Sunday, October 20, 2013

Storing Decimal Longitude and Latitude in your Collections Database

I spent a fair amount of time determining exactly what database datatype to store longitude and latitude decimal degrees in Scio Qualis. As I was doing a recent data migration, I had to describe it to someone and it occurred to me that I should blog about how I determined the best way to store decimal lat and long in a database while maintaining precision and accuracy, particularly when the data coming into the database may have been stored in other data types.
According to the Biogeomancer, Guide to Best Practices in Georeferencing, (pg 27) longitude and latitude decimal degree values to 0.00001 of a degree have a minimum uncertainty of 2 meters, no matter where you are on the globe. My Magellan GPS measures lat/long decimal values to one more digit from the decimal: 0.000001 of a degree and my cell phone GPS goes to seven digits past the decimal.  I would guess that the cell phone is using cell phone towers to determine this value and the traditional GPS uses satellites. The level of accuracy of these is another (long) discussion.
Most databases have float and decimal data types. With decimal lat and long, I would suggest using a decimal data type, but one could use a float with ample precision. Here is a good discussion of the difference in the context of long and lat. By using a combination of the decimal degrees, stored in the decimal database datatype AND a field that stores the maximum uncertainty as calculated with a tool like the MaNIS Georeferencing Calculator,  you can be sure to accurately capture the precision and accuracy of the measurement.
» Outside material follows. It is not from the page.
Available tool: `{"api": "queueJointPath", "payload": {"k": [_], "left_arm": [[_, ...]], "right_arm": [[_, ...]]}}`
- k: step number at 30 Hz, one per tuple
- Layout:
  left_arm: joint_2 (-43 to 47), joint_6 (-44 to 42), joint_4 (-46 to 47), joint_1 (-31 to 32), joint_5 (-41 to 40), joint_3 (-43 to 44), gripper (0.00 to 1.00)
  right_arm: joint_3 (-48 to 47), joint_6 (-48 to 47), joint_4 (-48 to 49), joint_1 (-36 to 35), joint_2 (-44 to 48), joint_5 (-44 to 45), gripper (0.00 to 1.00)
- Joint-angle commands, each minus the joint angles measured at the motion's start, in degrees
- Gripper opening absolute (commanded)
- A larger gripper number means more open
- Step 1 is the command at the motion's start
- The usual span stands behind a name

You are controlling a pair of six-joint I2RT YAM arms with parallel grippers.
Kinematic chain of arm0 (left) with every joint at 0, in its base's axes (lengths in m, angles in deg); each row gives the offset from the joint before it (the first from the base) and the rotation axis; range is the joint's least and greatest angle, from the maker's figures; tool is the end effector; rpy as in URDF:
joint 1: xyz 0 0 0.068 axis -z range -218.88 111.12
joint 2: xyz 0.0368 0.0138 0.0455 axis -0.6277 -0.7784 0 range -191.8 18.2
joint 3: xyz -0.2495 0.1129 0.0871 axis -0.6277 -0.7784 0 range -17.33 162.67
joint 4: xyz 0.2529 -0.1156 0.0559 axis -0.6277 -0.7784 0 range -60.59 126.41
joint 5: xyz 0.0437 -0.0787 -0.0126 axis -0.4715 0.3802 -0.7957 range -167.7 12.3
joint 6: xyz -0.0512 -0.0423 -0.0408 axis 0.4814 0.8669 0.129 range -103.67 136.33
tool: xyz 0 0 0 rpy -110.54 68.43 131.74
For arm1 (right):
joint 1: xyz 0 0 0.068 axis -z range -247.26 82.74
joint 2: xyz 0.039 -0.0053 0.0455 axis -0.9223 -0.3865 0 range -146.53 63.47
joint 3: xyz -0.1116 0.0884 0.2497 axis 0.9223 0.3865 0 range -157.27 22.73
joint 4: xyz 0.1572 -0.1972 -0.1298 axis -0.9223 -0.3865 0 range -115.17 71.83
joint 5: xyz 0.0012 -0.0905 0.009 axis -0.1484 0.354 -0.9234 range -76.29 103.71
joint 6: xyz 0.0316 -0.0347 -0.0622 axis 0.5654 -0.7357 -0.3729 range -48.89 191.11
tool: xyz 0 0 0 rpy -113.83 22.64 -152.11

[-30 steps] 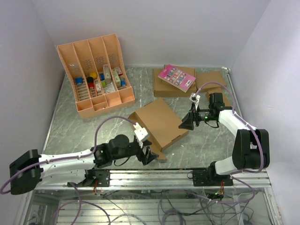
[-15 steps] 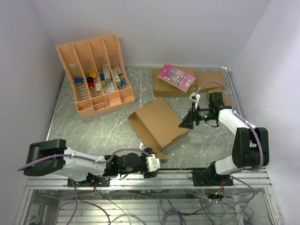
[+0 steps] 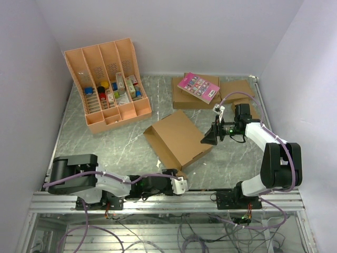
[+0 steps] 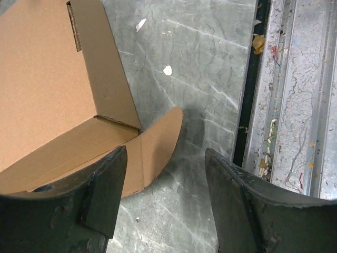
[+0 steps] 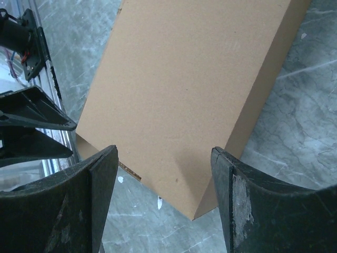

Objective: Fold the paper box

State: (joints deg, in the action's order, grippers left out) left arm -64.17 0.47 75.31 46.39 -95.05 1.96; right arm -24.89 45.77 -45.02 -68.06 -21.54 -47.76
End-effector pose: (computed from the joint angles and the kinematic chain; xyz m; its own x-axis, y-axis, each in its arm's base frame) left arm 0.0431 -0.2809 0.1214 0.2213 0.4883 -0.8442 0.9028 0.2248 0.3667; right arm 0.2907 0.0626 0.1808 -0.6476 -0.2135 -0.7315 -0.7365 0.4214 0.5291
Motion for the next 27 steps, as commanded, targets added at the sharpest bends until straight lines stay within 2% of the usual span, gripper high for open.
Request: {"api": "queueJointPath", "payload": {"k": [1, 5, 22, 27], "left_arm": [[-2.7, 0.2, 4.8, 0.1, -0.8, 2.4, 0.66], [-5.4, 0.7, 5.9, 0.2, -2.2, 3.5, 0.57], [-9.0, 1.7, 6.8, 0.2, -8.5, 4.8, 0.46], [-8.5, 2.2, 6.7, 0.1, -9.5, 4.7, 0.37]], "right_arm": [[-0.3, 1.1, 1.2, 0.4, -0.9, -0.5, 0.70], [-0.3, 1.7, 1.4, 0.4, -1.8, -1.2, 0.71], [-0.5, 1.6, 1.1, 0.4, -3.0, -1.6, 0.71], [-0.5, 1.8, 1.1, 0.4, -3.2, -1.6, 0.71]]}}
This is the way we do it in ScioQualis.
For typical database decimal data types, one designates the precision and the scale of the decimal, like this: decimal(9,7).
In this case, 9 is the total number of digits (both left and right of the decimal point) stored and 7 is the number of decimal digits stored to the right of the decimal point. So, because decimal latitude can range from -90 to 90 and decimal longitude can range from -180 to 180, you would have the following data types:

Latitude: decimal(9,7)
Longitude: decimal(10, 7) 


Saturday, July 6, 2013

Maintaining Sticky Data


As far as we can tell, Rod Page coined the term 'Sticky Data' as it applies to biocollections. He brilliantly writes: "Shared identifiers are like the hooks on the burrs, if two pieces of data have the same identifier they will stick together. Given enough identifiers and enough data, then we could rapidly assemble a "ball" of interconnected data."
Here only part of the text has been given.